Dans une étude publiée en juillet 2020 intitulée télétravail, mobilité et modes de vie 62 ( * ) , l'Agence de l'environnement et de la maîtrise de l'énergie (ADEME), a calculé la réduction des émissions de CO 2 qui seraient envisageables avec un développement du télétravail hors situation de crise sanitaire . En faisant l'hypothèse (raisonnable) qu'environ 35 % des actifs pourraient télétravailler, cette étude estime que les déplacements professionnels par semaine seraient réduits d'environ 20 à 25 % pour chaque télétravailleur. Or, les actifs en situation d'emploi sont responsables de 56 % de l'ensemble des déplacements quotidiens (tous modes confondus) et de 52 % du kilométrage associé. En retenant le chiffre actuel de 66 % des déplacements domicile-travail effectués en voiture, on peut estimer que ce sont 17 millions de kilomètres par jour qui pourraient ne plus être effectués, soit, sur l'année l'équivalent de 817 000 tonnes de CO 2 . A l'échelle individuelle, l'ADEME a chiffré la réduction des émissions de CO 2 à 271 kg par an pour une journée de télétravail par semaine.

Au final, le gain en matière de rejet de CO 2 par les véhicules automobiles serait modeste, de l'ordre de 1,3 % de l'ensemble des émissions de CO 2 par les voitures. Mais l'ADEME souligne dans son étude que cette réduction serait ciblée sur les périodes de congestion. La réduction de la fréquentation des transports en commun et des routes aux heures de pointe limiterait également les embouteillages et l'inconfort dans les transports collectifs.

Une évaluation plus optimiste encore est fournie par le rapport de l'Institut Sapiens sur le télétravail. Celui-ci chiffre la réduction des émissions de CO 2 par an et par télétravailleur à 244 kg, pour une économie d'environ 2 200 km par an, en retenant l'hypothèse d'une journée de télétravail par semaine.
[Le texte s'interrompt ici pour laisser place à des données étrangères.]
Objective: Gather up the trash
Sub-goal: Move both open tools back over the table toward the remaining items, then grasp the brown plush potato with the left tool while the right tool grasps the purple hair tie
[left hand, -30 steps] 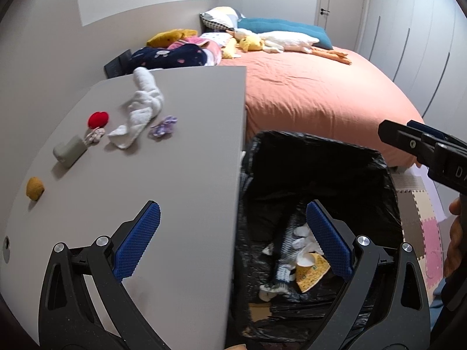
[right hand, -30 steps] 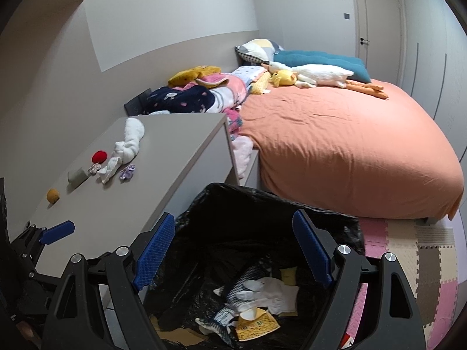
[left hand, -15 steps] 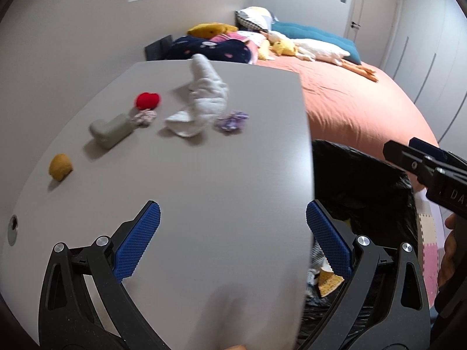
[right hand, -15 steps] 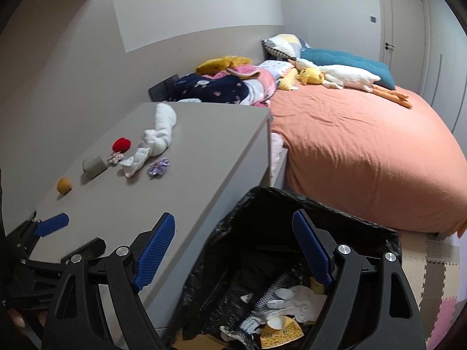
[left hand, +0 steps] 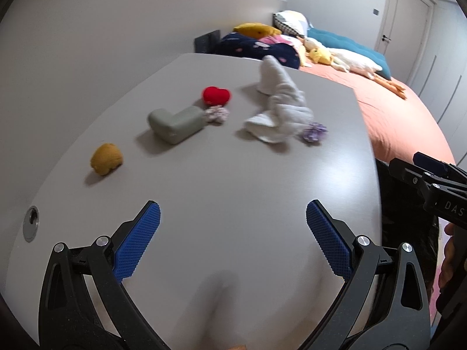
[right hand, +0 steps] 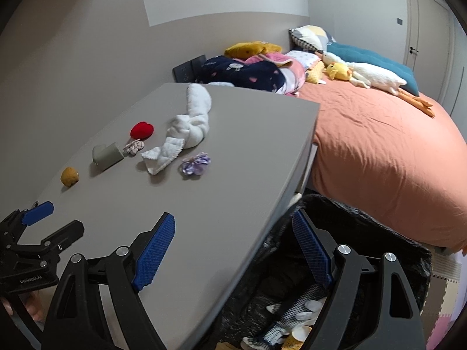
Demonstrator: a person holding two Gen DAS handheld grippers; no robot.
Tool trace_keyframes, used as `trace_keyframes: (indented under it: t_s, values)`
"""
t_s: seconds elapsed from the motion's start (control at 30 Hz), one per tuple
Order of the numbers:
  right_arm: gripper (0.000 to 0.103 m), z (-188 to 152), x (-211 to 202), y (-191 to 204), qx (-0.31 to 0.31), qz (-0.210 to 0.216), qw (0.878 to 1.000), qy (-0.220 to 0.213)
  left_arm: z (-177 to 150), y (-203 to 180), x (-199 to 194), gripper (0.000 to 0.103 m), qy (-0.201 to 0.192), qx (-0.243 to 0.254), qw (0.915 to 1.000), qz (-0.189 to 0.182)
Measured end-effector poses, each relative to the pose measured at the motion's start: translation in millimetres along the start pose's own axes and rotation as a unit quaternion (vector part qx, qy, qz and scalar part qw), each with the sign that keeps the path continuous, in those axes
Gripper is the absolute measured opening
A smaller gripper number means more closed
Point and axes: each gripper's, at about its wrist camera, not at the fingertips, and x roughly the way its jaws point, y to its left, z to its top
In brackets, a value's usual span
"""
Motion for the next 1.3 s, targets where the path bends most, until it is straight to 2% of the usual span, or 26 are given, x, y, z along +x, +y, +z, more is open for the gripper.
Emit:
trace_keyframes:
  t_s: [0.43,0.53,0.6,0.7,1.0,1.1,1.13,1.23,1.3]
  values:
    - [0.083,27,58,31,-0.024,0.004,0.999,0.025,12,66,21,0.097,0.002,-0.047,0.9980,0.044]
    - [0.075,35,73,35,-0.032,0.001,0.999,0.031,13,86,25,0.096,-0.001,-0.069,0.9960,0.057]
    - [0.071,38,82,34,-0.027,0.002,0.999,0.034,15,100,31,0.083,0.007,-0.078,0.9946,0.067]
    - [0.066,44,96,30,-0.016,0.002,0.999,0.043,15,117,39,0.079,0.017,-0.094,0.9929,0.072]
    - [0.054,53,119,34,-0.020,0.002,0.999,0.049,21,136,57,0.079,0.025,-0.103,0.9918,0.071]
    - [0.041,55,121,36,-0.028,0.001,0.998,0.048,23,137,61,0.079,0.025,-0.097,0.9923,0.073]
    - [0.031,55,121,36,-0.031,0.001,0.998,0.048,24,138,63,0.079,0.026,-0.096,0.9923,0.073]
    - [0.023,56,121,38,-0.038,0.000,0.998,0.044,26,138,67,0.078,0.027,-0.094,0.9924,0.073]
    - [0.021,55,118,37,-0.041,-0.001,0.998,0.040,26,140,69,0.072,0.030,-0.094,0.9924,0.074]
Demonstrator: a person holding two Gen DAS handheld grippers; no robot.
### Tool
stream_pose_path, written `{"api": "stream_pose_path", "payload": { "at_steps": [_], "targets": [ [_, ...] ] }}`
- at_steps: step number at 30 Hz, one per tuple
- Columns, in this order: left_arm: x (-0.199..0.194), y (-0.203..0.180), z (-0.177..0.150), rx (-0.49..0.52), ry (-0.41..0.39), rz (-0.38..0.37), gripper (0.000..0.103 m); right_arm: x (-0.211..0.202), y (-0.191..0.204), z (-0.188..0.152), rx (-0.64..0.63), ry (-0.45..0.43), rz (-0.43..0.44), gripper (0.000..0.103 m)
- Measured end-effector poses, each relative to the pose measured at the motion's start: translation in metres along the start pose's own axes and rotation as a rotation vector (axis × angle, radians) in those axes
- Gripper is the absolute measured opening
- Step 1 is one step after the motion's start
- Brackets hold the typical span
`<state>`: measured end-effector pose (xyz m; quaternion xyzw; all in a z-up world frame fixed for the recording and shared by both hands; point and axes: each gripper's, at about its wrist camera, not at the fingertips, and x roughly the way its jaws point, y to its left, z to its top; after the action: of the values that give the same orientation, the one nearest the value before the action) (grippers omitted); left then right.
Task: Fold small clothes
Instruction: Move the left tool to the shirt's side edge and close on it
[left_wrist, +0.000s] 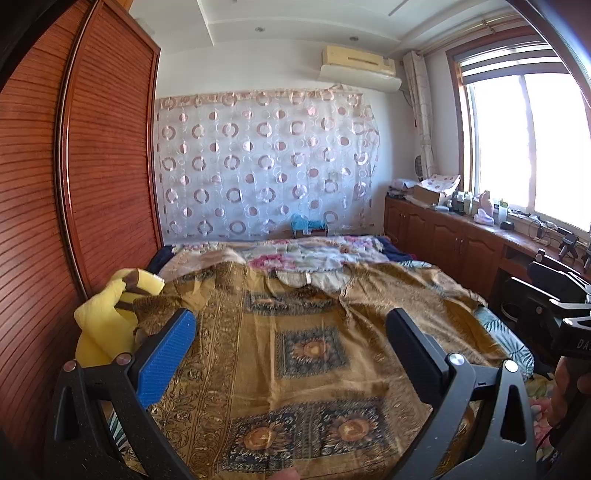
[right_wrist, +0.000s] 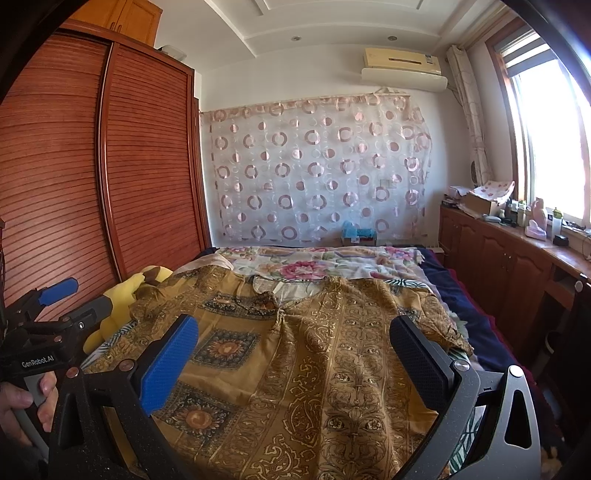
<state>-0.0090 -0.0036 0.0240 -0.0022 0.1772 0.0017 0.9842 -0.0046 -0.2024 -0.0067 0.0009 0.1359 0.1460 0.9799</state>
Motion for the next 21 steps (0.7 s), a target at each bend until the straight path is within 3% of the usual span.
{"api": "stream_pose_path", "payload": {
  "at_steps": [12, 21],
  "targets": [
    [0.043, 0.068, -0.027, -0.032, 0.100, 0.113, 0.103, 0.041, 0.013, -0.012, -0.044, 0.048, 0.046, 0.103],
    [0.087, 0.128, -0.014, 0.008, 0.149, 0.162, 0.103, 0.088, 0.014, -0.012, -0.052, 0.157, 0.148, 0.103]
  ]
}}
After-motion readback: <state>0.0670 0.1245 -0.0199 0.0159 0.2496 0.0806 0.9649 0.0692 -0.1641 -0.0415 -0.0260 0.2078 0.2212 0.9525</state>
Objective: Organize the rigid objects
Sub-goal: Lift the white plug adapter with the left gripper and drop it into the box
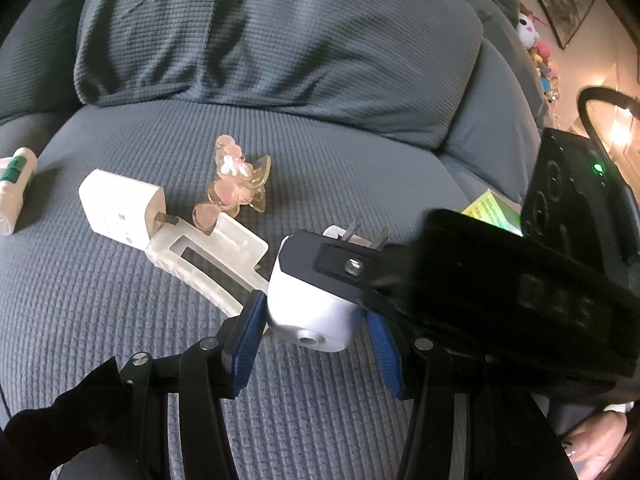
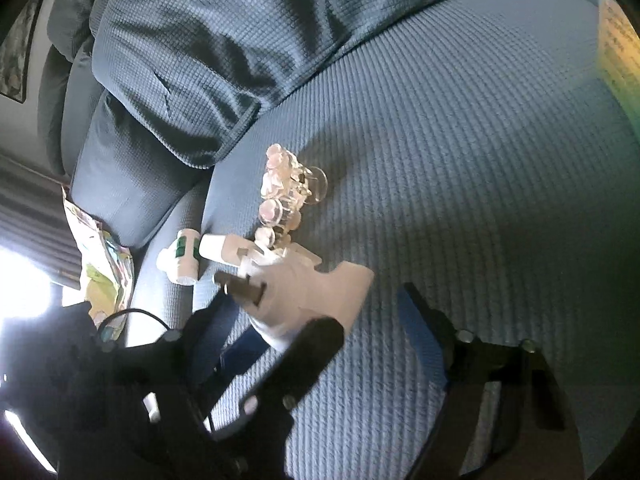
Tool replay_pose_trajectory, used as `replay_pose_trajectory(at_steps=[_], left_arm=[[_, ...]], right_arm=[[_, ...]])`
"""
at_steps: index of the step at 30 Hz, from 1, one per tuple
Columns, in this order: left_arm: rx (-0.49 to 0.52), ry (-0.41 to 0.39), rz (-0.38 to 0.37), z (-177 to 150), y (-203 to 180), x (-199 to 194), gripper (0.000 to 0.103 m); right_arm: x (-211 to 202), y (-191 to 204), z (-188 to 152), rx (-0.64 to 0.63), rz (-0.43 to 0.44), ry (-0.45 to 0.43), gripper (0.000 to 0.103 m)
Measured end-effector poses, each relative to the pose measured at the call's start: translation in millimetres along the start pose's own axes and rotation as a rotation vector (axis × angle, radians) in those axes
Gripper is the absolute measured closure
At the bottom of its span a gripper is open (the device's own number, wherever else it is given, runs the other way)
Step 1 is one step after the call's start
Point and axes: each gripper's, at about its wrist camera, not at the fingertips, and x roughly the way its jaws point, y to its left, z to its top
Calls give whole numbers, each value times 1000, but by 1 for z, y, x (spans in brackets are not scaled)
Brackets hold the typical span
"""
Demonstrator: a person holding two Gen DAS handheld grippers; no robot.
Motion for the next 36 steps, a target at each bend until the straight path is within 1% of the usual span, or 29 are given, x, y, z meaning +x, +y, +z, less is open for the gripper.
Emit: replay_pose_trajectory(at_steps=[3,7,10,15,25,28,32,36], left_arm=[[-12,-3,-10,1,3,0,52],[-9,-5,-10,0,3,-2,52],[-1,-7,-12,1,0,-6,53],[28,-43,-26,0,-14,-19,53],[147,-134,-77,0,-59,-46,53],[180,-159,-99,3,-72,-48,53],[228,-190,-123,3,-90,-54,53],[262,-207,-163,0,-113,-55,53]], right_arm=[[1,1,1,2,24,-9,34],[2,6,1,-37,-3,-39,34],[0,8,1,-48,-8,-46,35],[-15,15,-2,-65,-8,-92,35],[-68,21,-13,-102,0,-245,34],[-87,22,-15,-115,-6,-298,34],[-110,18,-19,-120,-4,-363,34],[-134,9,-22,-118,-28,-419,34]])
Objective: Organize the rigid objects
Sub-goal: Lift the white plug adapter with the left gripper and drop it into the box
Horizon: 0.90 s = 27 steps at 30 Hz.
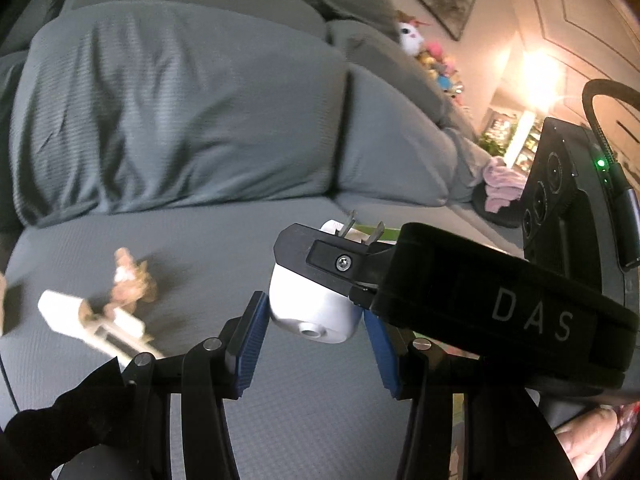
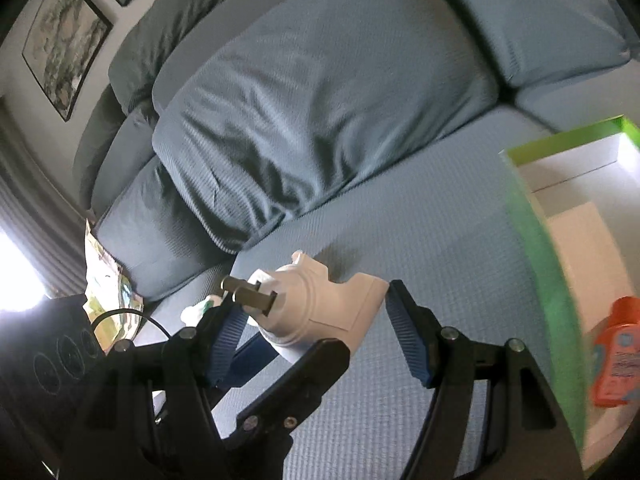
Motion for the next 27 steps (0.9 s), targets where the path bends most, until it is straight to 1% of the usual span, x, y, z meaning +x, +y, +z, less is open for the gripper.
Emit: replay_pose_trajectory(at_steps=[7,15,21,23,24,27], left_arm=[[45,3,-62,2,-38,19,53],[69,47,-165,-2,-86,52,53],[63,109,-228,-9,-109,79,53],[45,136,-258,-13,-112,90,53],[29,163,-275,-16,-114,96,53],[2,205,-302,-21,-118,107,53]], right_arm=[[-30,-28,6,28,-44,-60,34],[-65,-73,10,85,-145,-105,34],[-77,-103,11,130,-216,-98,34],[-78,-113,11,135,-252,-87,34],[-78,-117,10,139,-272,-78,34],[-77,-129,9,160,-314,-54,34]])
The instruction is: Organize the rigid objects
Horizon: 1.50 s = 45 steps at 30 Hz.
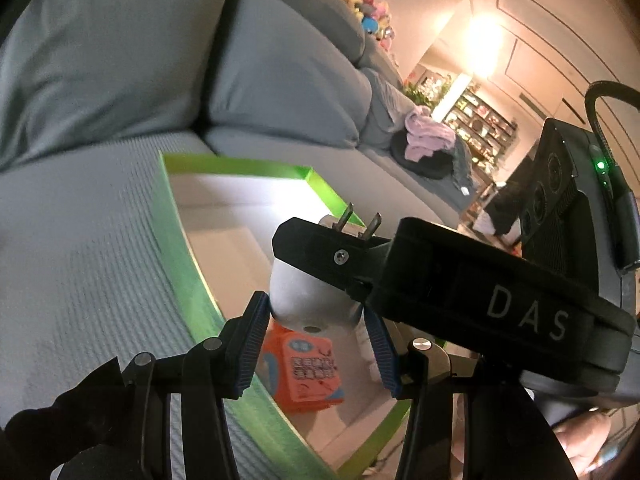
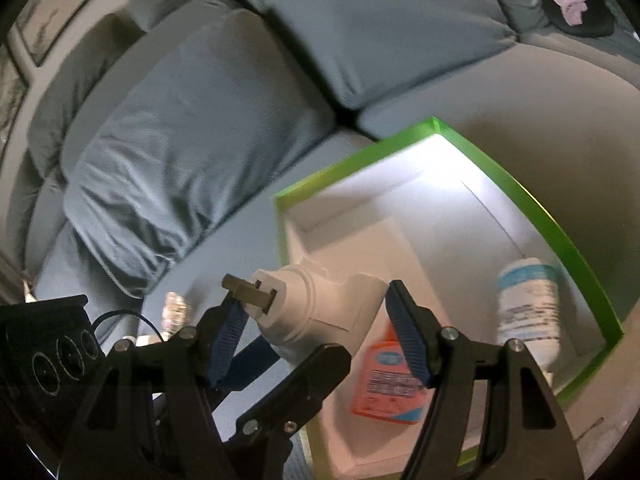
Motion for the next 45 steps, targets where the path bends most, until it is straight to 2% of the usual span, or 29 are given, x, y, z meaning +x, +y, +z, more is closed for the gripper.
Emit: replay_pose_trajectory(at_steps=[7,13,16,18,20,21,23,27,31,35,39,45], left_arm=[[-32,34,-27,-1,1,12,53],[-43,36,-6,-3,-4,14,53],[-54,38,-10,-3,-1,12,53],[-37,35,13,-2,-3,6,52],[-18,15,62,0,-3,-3,38],[-11,2,73,0,-2,-8,37],[-13,-37,127,1,1,-21,23],[-31,-93,216,3,16,-47,23],[-48,-136,343,5,34,-72,22],[-51,-154,517,1,58,-99,22],[-73,-170,637,-2,83,-123,22],[-146,-170,754,-9,130,-159,22]], right_arm=[[3,-12,-2,15,-54,15,34],[2,-16,-1,30,-88,16,34],[1,-15,-1,38,-125,13,32],[1,-13,-1,33,-147,16,24],[-2,-10,-1,32,-147,-2,14],[-5,-8,0,34,-141,-13,14],[-8,-3,1,32,-148,-33,10],[-11,13,-1,3,-164,-60,7],[-2,34,-5,-29,-106,-42,7],[8,64,-12,-91,-72,-29,7],[21,93,-22,-140,1,9,7],[47,143,-42,-236,83,70,7]])
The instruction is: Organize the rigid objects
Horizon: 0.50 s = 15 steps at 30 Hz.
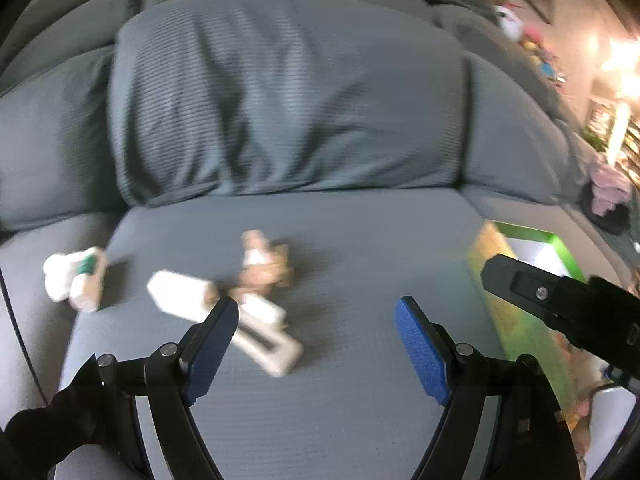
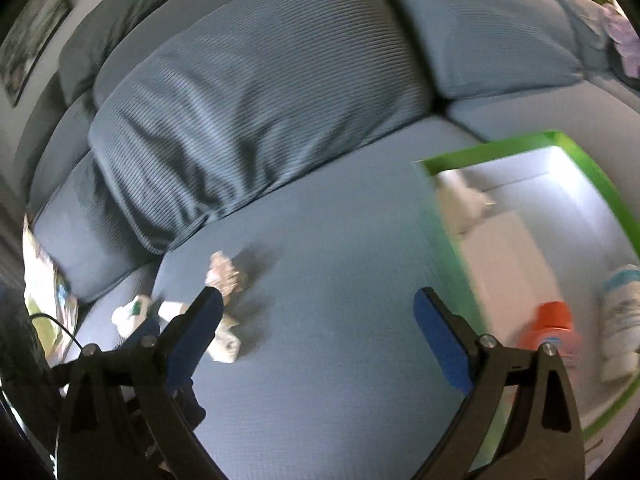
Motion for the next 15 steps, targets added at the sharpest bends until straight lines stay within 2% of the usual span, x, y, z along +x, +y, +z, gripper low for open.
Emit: replay_pose_trajectory(at_steps=[9,15], left_arm=[[-138,99,127,-11,75,13,22],[-197,181,135,-21,106,28,22]], right_arm=[[59,60,-10,-95,76,119,7],[97,83,-21,-123,52,208,10]])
Mais, dès lors que de nombreux actifs pourraient passer en télétravail, et pas seulement pour un jour par semaine, le gain en matière de rejets de CO 2 pourrait être plus élevé et est estimé à 2,3 millions de tonnes par an 63 ( * ) . Le télétravailleur économiserait en outre entre 200 € et 800 € par an de frais de carburant, selon les cas, et gagnerait un temps moyen de 100 heures de déplacement non effectuées par an.


* 61 http://www.senat.fr/fileadmin/Fichiers/Images/opecst/quatre_pages/OPECST-Note_pollution_covid19.pdf

* 62 https://librairie.ademe.fr/consommer-autrement/314-teletravail-immobilite-et-modes-de-vie.html

* 63 Selon l'édition 2021 des « chiffres clés du Climat », publiés par le ministère de la transition écologique ( https://www.statistiques.developpement-durable.gouv.fr/sites/default/files/2020-12/datalab_81_chiffres_cles_du_climat_edition_2021.pdf ), les émissions de GES s'élèvent en France à 445 Mt CO 2 eq dont les ¾ proviennent du CO 2 , dont un tiers à cause des transports. Au sein des transports, le véhicule individuel représente un peu plus de la moitié des émissions, soit environ 70 millions de tonnes de CO 2 eq.